WORK TASK: Below is a listing with pictures. Repeat exactly the lines starting at the one holding "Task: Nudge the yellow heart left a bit" and going on through the one holding "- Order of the", and leave every picture out.

SOURCE RECORDS:
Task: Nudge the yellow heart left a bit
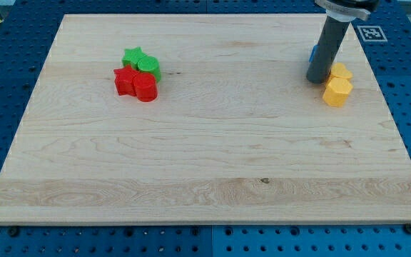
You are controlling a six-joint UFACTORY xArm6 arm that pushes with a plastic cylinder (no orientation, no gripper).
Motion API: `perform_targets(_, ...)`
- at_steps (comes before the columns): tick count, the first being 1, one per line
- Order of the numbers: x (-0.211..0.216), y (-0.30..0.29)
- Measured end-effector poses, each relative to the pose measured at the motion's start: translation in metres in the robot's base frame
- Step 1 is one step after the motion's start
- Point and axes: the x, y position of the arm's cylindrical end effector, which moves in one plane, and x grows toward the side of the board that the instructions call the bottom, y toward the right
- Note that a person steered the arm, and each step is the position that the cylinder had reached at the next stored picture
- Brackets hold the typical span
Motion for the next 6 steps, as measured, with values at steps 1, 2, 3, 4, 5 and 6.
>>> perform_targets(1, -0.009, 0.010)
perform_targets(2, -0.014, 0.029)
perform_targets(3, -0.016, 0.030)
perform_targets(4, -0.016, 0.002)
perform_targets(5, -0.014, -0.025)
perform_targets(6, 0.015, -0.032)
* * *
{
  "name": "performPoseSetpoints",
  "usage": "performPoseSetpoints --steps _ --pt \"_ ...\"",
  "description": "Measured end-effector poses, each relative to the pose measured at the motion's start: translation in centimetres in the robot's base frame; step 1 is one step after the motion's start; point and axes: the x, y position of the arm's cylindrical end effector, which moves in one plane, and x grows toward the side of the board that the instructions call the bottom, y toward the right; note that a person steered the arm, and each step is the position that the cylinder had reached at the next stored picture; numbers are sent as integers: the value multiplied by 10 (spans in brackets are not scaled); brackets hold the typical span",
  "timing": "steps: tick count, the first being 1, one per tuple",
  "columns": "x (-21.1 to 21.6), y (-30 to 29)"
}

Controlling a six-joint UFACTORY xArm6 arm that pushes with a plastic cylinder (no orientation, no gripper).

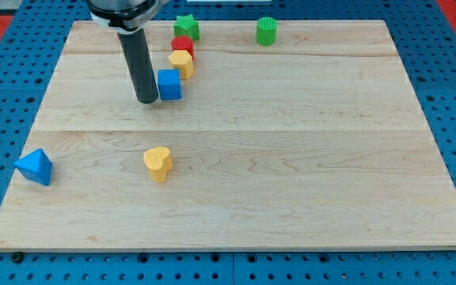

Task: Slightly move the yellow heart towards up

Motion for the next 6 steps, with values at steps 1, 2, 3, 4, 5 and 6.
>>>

WORKED SOLUTION:
Task: Nudge the yellow heart left a bit
You are controlling a six-joint UFACTORY xArm6 arm that pushes with a plastic cylinder (no orientation, no gripper).
Motion API: `perform_targets(_, ...)`
- at_steps (comes before the columns): tick count, the first being 1, one per line
- Order of the numbers: x (-0.211..0.216), y (-0.30..0.29)

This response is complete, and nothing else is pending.